AVAILABLE DATA:
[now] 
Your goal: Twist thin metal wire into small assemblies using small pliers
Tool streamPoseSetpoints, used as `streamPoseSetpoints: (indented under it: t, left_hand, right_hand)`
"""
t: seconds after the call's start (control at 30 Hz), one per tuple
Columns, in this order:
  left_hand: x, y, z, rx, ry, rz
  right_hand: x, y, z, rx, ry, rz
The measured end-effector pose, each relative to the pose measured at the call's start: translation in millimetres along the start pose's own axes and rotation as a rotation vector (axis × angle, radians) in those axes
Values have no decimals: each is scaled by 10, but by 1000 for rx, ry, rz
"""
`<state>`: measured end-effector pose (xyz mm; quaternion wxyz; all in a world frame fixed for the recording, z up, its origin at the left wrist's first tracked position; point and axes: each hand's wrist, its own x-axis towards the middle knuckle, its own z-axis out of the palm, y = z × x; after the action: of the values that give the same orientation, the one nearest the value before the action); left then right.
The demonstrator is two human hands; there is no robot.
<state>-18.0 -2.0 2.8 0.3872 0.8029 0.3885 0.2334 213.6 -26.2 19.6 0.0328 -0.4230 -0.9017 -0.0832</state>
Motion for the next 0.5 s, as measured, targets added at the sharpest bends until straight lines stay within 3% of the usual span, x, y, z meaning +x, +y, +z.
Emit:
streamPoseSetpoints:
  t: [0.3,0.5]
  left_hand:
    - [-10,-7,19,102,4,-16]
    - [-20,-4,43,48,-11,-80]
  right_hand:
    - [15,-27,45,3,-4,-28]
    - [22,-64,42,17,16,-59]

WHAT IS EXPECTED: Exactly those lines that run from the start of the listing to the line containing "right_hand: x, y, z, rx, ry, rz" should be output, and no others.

REPLY TO THE EXERCISE:
[now] 
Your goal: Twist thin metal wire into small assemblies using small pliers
Tool streamPoseSetpoints, used as `streamPoseSetpoints: (indented under it: t, left_hand, right_hand)`
"""
t: seconds after the call's start (control at 30 Hz), one per tuple
Columns, in this order:
  left_hand: x, y, z, rx, ry, rz
  right_hand: x, y, z, rx, ry, rz

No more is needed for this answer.